Since everyone else was using their real names, I felt like the odd man out. So from now I’m signing my posts as “Anthony” rather than “Calorie Mate.” Boring, I know, but at least I’ll not be including my last name up here; it’s both boring and too closely associated with New Games Journalism. [And cardigans. — editor]
But let’s talk about Microsoft’s new Windows Vista ad campaign. Nich, official friend of GameSpite, recently brought it to my attention, though I guess they’ve been running for awhile now. The idea behind them is to team up Jerry Seinfeld and Bill Gates and set them loose on the world to experience the mundane activities most of us do. Here’s a longer one — incidentally my favorite — for reference:
The world seems pretty divided on them; some people like them, while others hate them because they’re unfocused and don’t even say “Vista” at all. Most people fall into the middle category of entertained, but confused. I happen to be in the camp that thinks they’re absolutely brilliant.
This is what I want a commercial to be. It’s fun to watch, to the point that I enjoyed it more than most of what regular television offers these days (though admittedly, that isn’t terribly difficult to do). Everyone already knows Vista exists, so Microsoft doesn’t need to beat me over the head with it; much like Coca-Cola, they simply advertise because they need to keep brand awareness alive. As a result, I get a weird commercial that’s something I’d actively watch more of if they offered it to me. Personally, I think that shows some respect for the consumer. This is a very good thing.
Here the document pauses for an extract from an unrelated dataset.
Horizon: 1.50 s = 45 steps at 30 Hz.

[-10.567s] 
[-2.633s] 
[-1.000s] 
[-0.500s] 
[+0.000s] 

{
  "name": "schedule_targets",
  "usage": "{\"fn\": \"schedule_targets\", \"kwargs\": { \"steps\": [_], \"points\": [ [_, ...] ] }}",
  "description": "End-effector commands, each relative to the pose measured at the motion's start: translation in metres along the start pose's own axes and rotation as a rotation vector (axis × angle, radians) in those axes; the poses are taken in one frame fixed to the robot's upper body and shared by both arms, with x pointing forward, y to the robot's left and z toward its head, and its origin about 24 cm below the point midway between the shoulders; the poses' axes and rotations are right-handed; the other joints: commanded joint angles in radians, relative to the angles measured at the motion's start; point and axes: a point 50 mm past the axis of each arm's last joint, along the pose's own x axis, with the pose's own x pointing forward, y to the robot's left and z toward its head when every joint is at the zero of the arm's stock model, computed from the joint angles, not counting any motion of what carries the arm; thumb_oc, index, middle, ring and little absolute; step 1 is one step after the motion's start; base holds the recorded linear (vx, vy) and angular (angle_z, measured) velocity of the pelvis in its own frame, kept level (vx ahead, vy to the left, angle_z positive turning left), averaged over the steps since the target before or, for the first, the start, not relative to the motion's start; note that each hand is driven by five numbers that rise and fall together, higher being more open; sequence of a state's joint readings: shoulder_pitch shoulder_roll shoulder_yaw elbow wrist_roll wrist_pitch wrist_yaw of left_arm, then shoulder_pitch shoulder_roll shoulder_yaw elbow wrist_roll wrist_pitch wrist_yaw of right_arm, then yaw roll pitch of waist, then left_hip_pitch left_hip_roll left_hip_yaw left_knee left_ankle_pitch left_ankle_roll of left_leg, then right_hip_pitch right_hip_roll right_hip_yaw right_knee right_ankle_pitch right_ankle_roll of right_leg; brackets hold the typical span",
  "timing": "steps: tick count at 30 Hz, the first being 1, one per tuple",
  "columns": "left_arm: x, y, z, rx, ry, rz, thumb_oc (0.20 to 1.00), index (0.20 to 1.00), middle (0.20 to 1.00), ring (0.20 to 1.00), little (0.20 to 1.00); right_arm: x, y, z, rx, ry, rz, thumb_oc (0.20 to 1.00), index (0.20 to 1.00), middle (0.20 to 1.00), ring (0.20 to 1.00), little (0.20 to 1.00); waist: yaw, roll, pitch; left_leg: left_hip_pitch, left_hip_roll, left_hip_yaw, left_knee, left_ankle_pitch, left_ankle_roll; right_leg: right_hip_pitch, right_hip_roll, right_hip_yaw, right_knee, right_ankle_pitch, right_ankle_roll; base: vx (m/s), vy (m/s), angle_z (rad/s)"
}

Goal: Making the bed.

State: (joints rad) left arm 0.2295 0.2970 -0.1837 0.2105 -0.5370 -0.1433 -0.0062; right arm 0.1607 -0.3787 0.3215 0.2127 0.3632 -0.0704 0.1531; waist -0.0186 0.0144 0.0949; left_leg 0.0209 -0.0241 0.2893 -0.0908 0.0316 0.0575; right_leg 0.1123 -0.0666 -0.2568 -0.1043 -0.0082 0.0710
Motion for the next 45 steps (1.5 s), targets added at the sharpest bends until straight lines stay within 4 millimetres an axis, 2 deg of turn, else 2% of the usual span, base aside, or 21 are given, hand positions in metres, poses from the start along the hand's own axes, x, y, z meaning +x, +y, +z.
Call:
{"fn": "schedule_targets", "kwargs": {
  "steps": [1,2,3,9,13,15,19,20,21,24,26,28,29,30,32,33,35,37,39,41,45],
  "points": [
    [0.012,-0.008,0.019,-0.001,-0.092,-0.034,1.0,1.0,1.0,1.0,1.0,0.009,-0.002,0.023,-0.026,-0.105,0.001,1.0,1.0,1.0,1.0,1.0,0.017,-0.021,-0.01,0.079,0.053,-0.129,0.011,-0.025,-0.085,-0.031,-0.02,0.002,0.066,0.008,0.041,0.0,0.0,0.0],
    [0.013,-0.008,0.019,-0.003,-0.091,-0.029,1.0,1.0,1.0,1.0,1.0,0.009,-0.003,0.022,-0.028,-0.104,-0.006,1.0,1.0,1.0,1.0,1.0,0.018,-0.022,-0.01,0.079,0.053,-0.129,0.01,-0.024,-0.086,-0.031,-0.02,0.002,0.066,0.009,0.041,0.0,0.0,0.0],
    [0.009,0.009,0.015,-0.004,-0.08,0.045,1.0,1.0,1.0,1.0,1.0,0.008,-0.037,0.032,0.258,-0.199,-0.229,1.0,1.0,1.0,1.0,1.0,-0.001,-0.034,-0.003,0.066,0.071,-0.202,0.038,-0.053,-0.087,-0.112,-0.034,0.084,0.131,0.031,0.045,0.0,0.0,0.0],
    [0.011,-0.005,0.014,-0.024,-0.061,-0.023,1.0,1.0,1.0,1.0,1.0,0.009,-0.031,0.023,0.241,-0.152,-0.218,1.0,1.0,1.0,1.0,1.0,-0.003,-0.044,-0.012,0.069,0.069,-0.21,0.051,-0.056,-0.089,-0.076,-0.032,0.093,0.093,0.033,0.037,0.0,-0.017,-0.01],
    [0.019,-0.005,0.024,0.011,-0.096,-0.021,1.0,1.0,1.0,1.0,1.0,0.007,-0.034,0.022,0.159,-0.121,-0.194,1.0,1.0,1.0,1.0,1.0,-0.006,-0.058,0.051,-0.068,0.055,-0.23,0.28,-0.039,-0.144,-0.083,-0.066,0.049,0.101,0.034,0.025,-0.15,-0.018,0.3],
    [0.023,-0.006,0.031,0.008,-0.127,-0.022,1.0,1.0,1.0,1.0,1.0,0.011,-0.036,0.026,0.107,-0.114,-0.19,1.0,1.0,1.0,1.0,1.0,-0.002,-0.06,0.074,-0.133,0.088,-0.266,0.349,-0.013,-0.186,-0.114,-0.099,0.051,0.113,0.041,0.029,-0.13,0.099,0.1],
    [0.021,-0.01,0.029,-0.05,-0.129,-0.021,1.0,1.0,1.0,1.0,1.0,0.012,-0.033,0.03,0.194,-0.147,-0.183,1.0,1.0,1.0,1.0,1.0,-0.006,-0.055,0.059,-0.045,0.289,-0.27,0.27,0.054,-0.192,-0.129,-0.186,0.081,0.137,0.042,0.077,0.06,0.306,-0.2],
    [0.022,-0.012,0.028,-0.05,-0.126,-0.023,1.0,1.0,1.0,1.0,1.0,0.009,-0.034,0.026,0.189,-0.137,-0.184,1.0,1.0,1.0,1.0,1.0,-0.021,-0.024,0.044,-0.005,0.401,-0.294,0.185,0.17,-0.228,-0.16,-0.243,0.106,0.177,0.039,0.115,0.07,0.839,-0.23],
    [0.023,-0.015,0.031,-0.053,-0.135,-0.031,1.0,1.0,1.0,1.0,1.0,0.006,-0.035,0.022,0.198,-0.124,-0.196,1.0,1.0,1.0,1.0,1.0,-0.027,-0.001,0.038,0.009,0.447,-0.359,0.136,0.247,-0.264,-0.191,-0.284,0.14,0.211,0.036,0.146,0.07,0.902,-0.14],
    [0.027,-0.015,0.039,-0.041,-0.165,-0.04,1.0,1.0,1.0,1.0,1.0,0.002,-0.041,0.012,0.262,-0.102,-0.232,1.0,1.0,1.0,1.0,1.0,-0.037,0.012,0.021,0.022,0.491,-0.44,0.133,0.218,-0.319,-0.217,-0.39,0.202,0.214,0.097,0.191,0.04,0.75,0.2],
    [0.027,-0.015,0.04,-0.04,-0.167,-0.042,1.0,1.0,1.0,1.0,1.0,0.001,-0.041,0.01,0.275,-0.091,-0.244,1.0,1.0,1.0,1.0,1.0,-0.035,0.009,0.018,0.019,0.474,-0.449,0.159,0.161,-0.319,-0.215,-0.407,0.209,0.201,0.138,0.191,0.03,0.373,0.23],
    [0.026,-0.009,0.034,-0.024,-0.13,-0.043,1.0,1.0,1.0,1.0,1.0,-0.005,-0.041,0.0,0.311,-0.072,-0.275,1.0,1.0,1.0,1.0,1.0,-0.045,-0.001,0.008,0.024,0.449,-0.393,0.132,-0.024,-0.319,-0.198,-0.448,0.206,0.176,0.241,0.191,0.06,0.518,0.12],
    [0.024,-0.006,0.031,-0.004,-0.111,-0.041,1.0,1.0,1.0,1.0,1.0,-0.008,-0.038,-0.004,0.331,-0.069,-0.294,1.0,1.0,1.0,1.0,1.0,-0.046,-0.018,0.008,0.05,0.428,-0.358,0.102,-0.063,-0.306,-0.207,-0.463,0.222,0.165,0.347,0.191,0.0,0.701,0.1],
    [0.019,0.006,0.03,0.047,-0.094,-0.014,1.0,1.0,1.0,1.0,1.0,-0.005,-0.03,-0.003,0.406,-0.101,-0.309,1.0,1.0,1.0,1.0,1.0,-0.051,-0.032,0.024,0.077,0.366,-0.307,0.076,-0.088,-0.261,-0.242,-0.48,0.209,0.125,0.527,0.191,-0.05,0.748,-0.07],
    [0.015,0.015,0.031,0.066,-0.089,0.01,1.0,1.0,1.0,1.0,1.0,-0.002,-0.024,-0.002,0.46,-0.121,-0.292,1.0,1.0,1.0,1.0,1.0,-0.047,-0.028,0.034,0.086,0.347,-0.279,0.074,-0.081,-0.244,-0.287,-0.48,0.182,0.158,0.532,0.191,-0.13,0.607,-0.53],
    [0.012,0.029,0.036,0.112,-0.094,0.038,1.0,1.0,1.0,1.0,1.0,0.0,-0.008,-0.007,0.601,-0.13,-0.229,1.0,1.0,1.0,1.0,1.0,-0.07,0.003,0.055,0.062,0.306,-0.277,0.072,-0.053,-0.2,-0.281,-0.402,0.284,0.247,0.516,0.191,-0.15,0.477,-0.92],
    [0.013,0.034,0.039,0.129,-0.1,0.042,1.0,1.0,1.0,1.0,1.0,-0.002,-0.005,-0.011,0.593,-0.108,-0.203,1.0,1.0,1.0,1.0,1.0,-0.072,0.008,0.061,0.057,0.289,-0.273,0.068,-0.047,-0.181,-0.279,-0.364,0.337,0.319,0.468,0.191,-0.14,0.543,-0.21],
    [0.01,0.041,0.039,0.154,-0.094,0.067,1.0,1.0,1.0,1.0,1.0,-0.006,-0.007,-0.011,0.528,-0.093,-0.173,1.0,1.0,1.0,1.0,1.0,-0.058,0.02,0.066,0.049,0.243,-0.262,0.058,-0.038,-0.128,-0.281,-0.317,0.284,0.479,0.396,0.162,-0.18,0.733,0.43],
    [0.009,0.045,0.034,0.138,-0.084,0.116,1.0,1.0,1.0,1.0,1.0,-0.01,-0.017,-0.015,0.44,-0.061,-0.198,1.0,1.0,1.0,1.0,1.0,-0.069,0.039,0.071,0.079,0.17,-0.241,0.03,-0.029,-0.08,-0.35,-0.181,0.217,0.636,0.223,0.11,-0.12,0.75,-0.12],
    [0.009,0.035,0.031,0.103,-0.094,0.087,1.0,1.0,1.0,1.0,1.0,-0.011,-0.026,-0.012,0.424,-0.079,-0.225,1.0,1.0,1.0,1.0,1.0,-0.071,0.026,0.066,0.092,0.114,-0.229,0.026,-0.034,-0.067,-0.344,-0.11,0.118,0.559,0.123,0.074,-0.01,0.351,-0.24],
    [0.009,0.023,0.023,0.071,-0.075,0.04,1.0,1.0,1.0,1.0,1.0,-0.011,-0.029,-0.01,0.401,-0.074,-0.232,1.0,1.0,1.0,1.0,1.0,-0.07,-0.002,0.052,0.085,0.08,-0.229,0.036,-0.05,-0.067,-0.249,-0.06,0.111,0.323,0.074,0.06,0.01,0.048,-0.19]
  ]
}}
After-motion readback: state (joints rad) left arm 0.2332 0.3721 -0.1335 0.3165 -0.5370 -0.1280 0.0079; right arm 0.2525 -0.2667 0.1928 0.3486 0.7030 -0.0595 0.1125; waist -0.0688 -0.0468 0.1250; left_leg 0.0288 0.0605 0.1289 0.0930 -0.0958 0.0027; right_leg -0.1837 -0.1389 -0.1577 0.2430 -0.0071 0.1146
Now, I don’t know how I’d feel about watching it each and every day, but the same could be said of most things, including television shows themselves. I mean, I love Venture Bros., for example, but if I watched the same clip once a day, I’d grow sick of it. Similarly, I’m sure I’d hate these ads if they were everywhere. They’re probably best restricted to a couple airings per “episode”. Whether or not that means this fails as an ad I’m not sure, but I do know that my appreciation for Microsoft is raised ever-so-slightly by this… and something tells me that’s the point.